The following is a variety of AutoActions written using JSON.
MapReduce
{ "scope": "multi_app", "type": "MAPREDUCE", "metric": "allocated_mb", "compare": ">", "value": 1073741824 }
{ "scope": "multi_app", "type": "MAPREDUCE", "metric": "allocated_vcores", "compare": ">", "value": 1000 }
{ "scope": "multi_app", "type": "MAPREDUCE", "metric": "elapsed_time", "compare": ">", "value": 3600000 }
Check for MapReduce jobs not in the SLA queue, running between 12 am and 3 am, and using > 1 TB of memory.
Use the JSON rule specifying Map Reduce jobs using > 1 TB and set the rule conditions as shown.
Check for MapReduce Jobs in the “root.adhocd” queue, running between 1 am and 5 am, and using > 1 TB of memory.
Use the JSON rule specifying Map Reduce jobs using > 1 TB and set the rule conditions as shown.
Spark
The JSON rules to alert if a Spark app is grabbing the majority of cluster resources are exactly like the Map Reduce rules except SPARK is used for the "type".
{ "scope": "multi_app", "type": "SPARK", "metric": "allocated_mb", "compare": ">", "value": 1073741824 }
{ "scope": "multi_app", "type": "MAPREDUCE", "metric": "allocated_vcores", "compare": ">", "value": 1000 }
Check if any Spark app is generating lots of rows in comparison with input. In this example, ‘outputToInputRowRatio’ > 1000
{ "scope": "multi_app", "type": "SPARK", "user_metric": "outputToInputRowRatio", "compare": ">", "value": 1000 }
Check if any Spark app ‘outputPartitions’ > 10000.
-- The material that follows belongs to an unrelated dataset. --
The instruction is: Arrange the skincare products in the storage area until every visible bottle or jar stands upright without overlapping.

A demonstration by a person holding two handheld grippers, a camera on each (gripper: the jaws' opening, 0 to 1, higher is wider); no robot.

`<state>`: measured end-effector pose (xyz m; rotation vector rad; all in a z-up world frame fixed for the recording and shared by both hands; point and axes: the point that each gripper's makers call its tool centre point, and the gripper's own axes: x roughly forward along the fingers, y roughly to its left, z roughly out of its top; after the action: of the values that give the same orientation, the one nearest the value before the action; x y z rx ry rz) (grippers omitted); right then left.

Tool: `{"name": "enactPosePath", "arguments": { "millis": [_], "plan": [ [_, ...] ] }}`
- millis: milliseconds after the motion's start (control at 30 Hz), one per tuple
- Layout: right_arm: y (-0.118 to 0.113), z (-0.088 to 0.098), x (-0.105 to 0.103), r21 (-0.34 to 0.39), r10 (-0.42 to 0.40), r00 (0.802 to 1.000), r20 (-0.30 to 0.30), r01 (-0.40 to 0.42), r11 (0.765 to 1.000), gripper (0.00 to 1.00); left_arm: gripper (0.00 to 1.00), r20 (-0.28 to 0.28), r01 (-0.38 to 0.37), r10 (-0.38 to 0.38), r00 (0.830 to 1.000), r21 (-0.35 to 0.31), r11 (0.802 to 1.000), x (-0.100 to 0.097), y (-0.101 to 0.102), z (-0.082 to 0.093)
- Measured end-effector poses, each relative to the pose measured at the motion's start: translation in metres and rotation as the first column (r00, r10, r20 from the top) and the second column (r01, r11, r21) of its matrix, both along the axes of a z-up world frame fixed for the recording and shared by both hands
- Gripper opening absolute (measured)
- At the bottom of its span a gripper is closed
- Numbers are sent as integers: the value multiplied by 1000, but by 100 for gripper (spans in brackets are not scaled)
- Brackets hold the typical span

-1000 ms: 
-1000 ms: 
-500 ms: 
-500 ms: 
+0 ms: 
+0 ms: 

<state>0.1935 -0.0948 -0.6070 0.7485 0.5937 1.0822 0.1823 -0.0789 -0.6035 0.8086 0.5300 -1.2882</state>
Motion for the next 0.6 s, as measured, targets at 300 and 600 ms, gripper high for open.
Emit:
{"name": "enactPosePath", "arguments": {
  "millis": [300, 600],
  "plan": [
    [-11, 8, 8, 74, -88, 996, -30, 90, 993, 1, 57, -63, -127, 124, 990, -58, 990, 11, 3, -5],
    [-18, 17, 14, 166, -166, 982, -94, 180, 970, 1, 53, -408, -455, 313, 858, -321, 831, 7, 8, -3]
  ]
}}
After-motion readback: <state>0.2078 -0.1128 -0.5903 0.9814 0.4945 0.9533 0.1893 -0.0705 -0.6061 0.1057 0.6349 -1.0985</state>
{ "scope": "multi_app", "type": "SPARK", "user_metric": "outputPartitions", "compare": ">", "value": 10000 }
Hive
Check if a Hive query duration > 5 hours.
{ "scope": "multi_app", "type": "HIVE", "user_metric": "duration", "compare": ">", "value": 18000000 }
Check if a Hive query started between 1 am and 3 am in the queue ‘prod’ runs longer than > 20 minutes.
{ "scope": "multi_app", "type": "HIVE", "user_metric": "duration", "compare": ">", "value": 1200000 }
Set the rule conditions as shown.
Check if any Hive query is started between 1 am and 3 am in any queue except ‘prod’.
{ "scope": "multi_app", "type": "HIVE", "metric": "app_count", "compare": ">", "value": 0 }
Set the rule conditions as shown.
Check if a Hive query writes out more than 100 GB in total.
{ "scope": "multi_app", "type": "HIVE", "user_metric": "totalDfsBytesWritten", "compare": ">", "value": 107374182400 }
Check if a Hive query reads in more than 100 GB in total.
{ "scope": "multi_app", "type": "HIVE", "user_metric": "totalDfsBytesRead", "compare": ">", "value": 107374182400 }
Check if any Hive query has read less than 10GB in total and its duration is longer than 1 hour.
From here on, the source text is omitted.